Well I think the 5:40 work-out sessions are paying off a little. My fiancee said that she thought I had lost a little weight which is awesome. Dieting is hard. During the week it is not so bad but the weekends are rough. I like beer. Wait a minute, scratch that, I LOVE BEER. Evidently beer is fattening. Who knew. So on the weekend when it is time to let loose a little, I like to have a few beers. This usually leads to eating things that are not on the diet. So the other night, we went out for a couple drinks and we were going to get some food later to take back home. It had been raining all day so we had a bit of cabin fever. We had a few beers at a local place that we like to go and realized that it had gotten to late for food. Here is where the title of this post takes on a new meaning.

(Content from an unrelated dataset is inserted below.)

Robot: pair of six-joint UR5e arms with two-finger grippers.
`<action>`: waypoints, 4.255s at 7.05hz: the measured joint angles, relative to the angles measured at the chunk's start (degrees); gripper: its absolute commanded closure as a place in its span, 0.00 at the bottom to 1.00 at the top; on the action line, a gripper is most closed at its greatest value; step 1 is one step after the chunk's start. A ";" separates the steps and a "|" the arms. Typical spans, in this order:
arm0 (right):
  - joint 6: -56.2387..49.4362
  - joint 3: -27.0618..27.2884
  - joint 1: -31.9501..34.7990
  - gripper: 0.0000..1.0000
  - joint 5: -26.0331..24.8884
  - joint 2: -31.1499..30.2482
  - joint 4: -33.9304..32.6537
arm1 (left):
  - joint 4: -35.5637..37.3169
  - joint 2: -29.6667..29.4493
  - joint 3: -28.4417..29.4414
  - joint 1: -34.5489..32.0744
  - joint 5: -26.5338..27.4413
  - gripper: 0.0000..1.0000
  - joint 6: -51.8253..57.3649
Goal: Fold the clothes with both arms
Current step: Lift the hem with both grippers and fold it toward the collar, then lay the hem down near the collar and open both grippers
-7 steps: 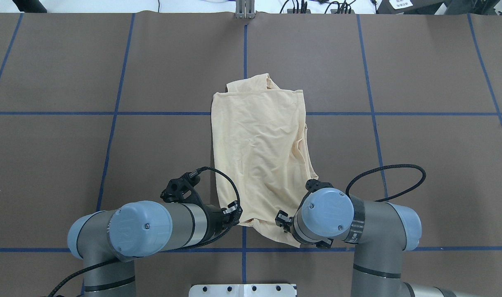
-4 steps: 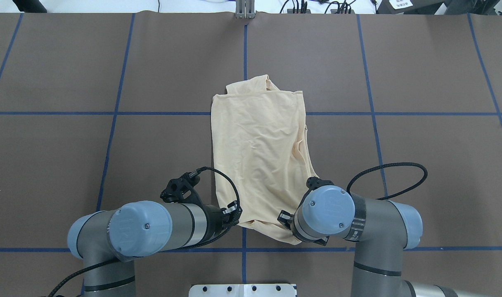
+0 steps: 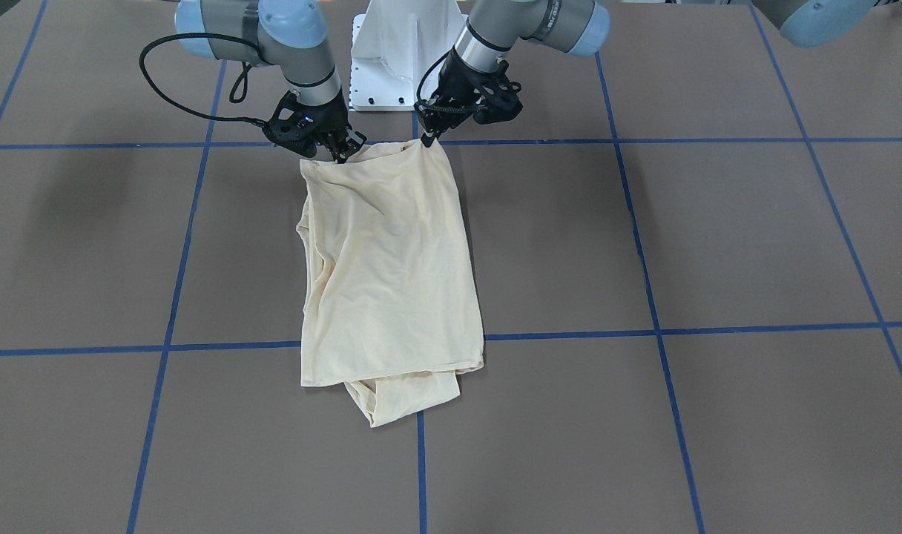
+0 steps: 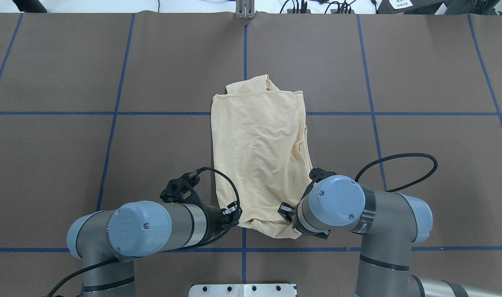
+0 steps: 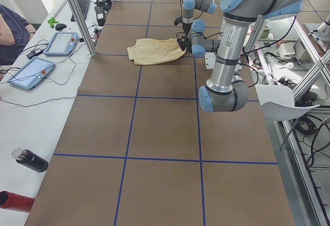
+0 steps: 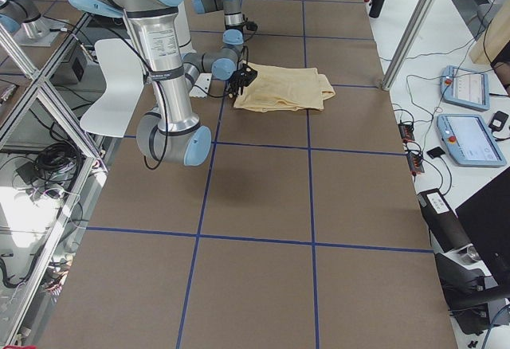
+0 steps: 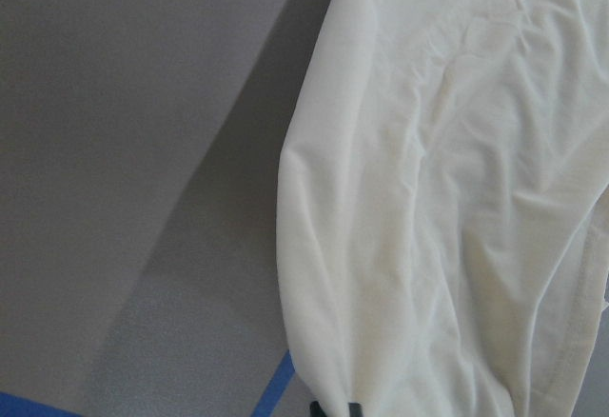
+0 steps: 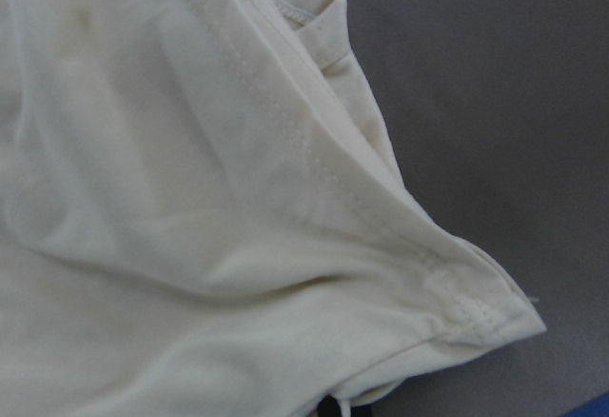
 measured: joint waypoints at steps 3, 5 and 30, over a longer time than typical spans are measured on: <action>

Not having any other choices we decided to make a call that we have not made in a long time. The call to Domino's.
Now we had seen these commercials about new crust, new sauce and from the advertisements it sounded like they had changed the recipe. We decided to roll the dice. After picking up our box of what we thought was going to be a wonderful end to our night. Pizza beloved Pizza. I have always loved the stuff. Upon returning home we tore into it like a couple of ravenous dogs. After eating our fill we slowly start closing our eyes in a satiated haze. All diet rules had been broken and I felt great. We finally went to bed and I vaguely remembered my fiancee saying something about feeling weird. Being the compassionate and loving man that I am, I promptly mumbled something to about not throwing up in the bedroom and fell asleep. That is when 5:40 took on a new meaning for me.
I awoke to a rumbling in my stomach and an urgent need to find the can. This is where I spent the rest of my morning. I wasn't puking, at least not out of my mouth. Domino's definitely changed the flavor of their pizza but don't worry they still use their secret ingredient. That ingredient is diarrhea. Fuck you Domino's.